So far so good. The new Greek government has been touring the capitals of the EU, seeking to reassure and to push others to support them in a bid to extend the repayment dates of their debt and to make it easier to service. They have come up with sophisticated lines on how with agreement they could live with their debts, and all could believe they will ultimately meet the obligations, but not anytime soon.
They have also promise to live within their means month by month so they do need additional borrowings to pay for current spending. This forecast relies on getting in more tax revenue, and is despite their wish to increase certain spending programmes as part of their relief of austerity. Some will think this is feasible, others will worry lest the wish to spend outweighs the passion for prudence.
Meanwhile the day to day expenses of the government need cash. This is coming from issues of Treasury Bills as well as from revenue. The commercial banks can help by buying some of them. Germany is concerned, as the ECB is lending to the commercial banks, who in turn may be lending to the Greek government. That is not what Germany has in mind to continue Greece’s march to sound finance. The ECB’s decision to disallow Greek bonds as collateral for loans turns up the pressure and makes it more difficult for the Greek government to finance itself.

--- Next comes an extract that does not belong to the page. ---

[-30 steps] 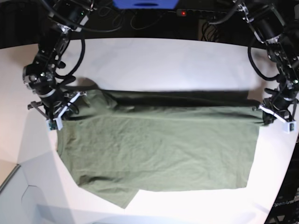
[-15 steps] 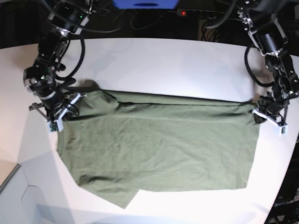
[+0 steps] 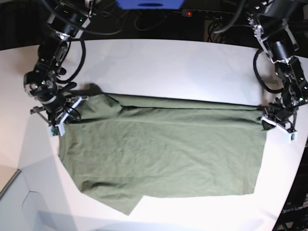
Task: Layout the t-shirt on the table in an organized manner, then fold the t-shirt properly
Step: 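Lift the collar edge with both grippers and fold it over the shirt, then lay the folded edge down and open both grippers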
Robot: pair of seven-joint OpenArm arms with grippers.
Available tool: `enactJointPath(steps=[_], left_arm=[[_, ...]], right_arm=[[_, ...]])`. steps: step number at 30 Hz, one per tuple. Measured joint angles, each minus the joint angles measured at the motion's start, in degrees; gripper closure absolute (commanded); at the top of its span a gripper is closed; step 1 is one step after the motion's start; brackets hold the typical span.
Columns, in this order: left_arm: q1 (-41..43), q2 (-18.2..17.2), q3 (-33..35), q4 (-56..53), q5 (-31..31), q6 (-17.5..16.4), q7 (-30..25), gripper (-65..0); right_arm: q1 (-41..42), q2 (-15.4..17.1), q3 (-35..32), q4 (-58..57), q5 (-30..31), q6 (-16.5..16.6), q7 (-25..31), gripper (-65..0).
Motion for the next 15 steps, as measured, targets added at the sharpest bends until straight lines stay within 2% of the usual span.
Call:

The Greek government has a point when it seeks a breathing space to construct new spending and taxing plans compatible with all the past debts. The EU and IMF have a point if they say there is to be no more additional borrowing for new spending, and there must be a sensible agreed plan for servicing and repaying the inherited debts. The irresistible force of Syriza has not yet directly hit the immovable object of German resistance to debt cancellation or rescheduling in effective partial cancellation. It is still too difficult to call how it will go, though much is riding on it for the EU economies and for the future of the Euro itself. If the lenders agree to some version of what Syriza wants, lengthening the repayment date and lowering the service charges, that is in effect cancelling some part of the debts. Why wouldn’t other states then want similar relief?